Task item: Transcribe the data that follows. Match it character for character.

──────── Dataset content

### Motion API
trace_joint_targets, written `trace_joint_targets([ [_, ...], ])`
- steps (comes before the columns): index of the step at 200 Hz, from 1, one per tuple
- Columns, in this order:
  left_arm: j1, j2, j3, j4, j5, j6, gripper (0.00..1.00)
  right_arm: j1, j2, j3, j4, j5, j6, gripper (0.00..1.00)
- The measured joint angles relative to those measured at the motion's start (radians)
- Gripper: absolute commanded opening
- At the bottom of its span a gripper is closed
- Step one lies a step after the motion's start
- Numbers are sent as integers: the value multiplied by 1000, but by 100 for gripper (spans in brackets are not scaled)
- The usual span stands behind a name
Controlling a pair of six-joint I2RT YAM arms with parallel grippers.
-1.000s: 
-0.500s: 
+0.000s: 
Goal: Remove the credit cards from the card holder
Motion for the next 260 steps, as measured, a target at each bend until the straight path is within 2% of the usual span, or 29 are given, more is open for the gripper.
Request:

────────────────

Your solution:
### Motion API
trace_joint_targets, written `trace_joint_targets([ [_, ...], ])`
- steps (comes before the columns): index of the step at 200 Hz, from 1, one per tuple
- Columns, in this order:
  left_arm: j1, j2, j3, j4, j5, j6, gripper (0.00..1.00)
  right_arm: j1, j2, j3, j4, j5, j6, gripper (0.00..1.00)
- The measured joint angles relative to those measured at the motion's start (radians)
- Gripper: absolute commanded opening
- At the bottom of its span a gripper is closed
- Step one lies a step after the motion's start
- Numbers are sent as integers: the value multiplied by 1000, but by 100 for gripper (spans in brackets are not scaled)
- The usual span stands behind a name
Controlling a pair of six-joint I2RT YAM arms with parallel grippers.
-1.000s: 
-0.500s: 
+0.000s: 
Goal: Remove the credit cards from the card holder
Motion for the next 260 steps, as measured, a target at each bend until the straight path is within 2% of the usual span, or 29 are given, more is open for the gripper.
Request:

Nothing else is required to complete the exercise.